Goal of the exercise
Where the data below shows a picture, leave that picture out and copy the rest exactly.

Given information

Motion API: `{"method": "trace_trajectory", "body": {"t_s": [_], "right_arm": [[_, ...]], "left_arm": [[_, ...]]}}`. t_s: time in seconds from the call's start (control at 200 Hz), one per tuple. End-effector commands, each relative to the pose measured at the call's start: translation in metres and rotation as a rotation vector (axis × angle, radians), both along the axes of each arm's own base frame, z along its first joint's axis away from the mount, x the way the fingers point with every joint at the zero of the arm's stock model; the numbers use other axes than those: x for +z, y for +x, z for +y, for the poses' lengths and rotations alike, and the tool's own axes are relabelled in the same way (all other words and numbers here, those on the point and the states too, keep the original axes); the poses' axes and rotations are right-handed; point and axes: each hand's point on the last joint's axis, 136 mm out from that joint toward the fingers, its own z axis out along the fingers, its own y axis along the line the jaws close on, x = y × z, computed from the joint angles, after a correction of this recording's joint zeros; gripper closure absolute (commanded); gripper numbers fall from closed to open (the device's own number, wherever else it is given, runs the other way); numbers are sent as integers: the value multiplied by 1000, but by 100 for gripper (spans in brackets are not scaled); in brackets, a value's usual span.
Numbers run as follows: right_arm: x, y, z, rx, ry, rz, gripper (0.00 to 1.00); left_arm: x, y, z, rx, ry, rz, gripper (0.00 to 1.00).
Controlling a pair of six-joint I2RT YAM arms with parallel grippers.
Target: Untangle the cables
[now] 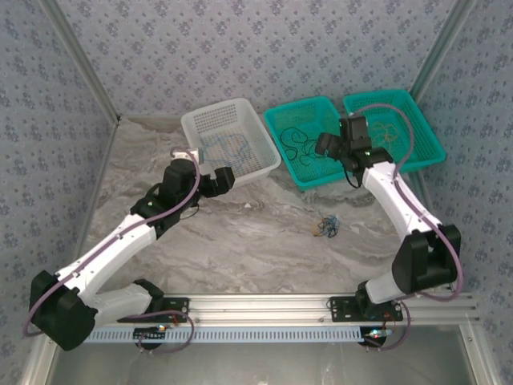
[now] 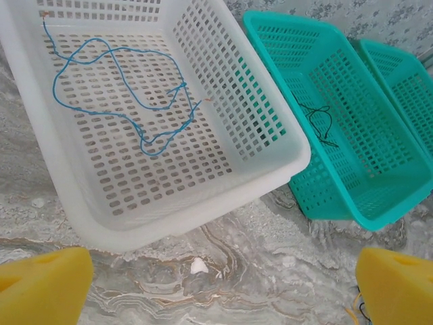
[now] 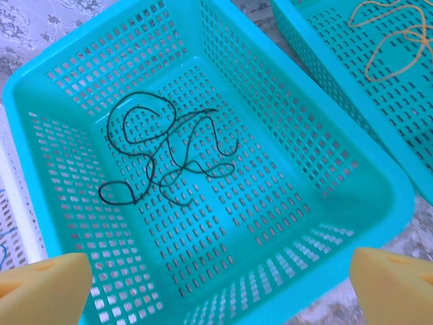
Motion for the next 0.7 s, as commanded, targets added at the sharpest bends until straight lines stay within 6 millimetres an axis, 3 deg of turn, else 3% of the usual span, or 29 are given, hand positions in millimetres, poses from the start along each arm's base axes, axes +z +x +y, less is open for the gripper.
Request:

Written reply
Motion API: `{"method": "trace_trajectory", "body": {"t_s": [_], "right_arm": [[_, ...]], "left_arm": [[_, ...]]}}`. t_s: time in seconds from the call's start (control at 200 Hz), one per tuple. End-effector commands, each relative to the pose measured at the call's start: translation in metres and rotation as a rotation vector (axis × angle, radians), both along the axes of each arm's own base frame, z along its first joint's axis away from the mount, x the way the fingers point with every joint at the zero of the arm's stock model; the numbers use other axes than those: x for +z, y for +x, z for +y, for the poses' lengths and rotations alike, and the tool's own axes are relabelled in the same way (all other words and numbers here, those on the point and the states too, keep the original axes); the poses' axes and rotations are right-handed; point and axes: each hand's point on the last joint's axis, 136 mm out from that joint toward the fingers, its own z axis out along the fingers, its own y axis along the line the jaws close on, x = y × z, computed from the joint angles, after a correction of this recording's joint zeros; gripper closure absolute (commanded); gripper numbers fall from closed to open (the device's own number, wherever else it is given, runs the other way); numbers are sent as integers: the value multiplied by 1000, but by 100 for gripper (spans in brackets are not scaled); in brackets, a value's usual span.
Numbers run as follows: right_arm: x, y, z, rx, ry, rz, gripper (0.00 to 1.00); left_arm: x, y, z, rx, ry, rz, gripper (0.00 to 1.00).
Controlling a pair of six-joint I2RT YAM arms with parallel grippers.
Target: Untangle the cables
[now] 
[now] 
[now] 
Motion for the next 0.7 s, as commanded, targets added at the sharpest bends until straight lines stay within 6 millimetres an axis, 3 deg of turn, else 3% of the usual span, or 29 are given, hand positions in millimetres, poses from the start along each arm's base axes, axes +z +x +y, less is open for the gripper.
Request:

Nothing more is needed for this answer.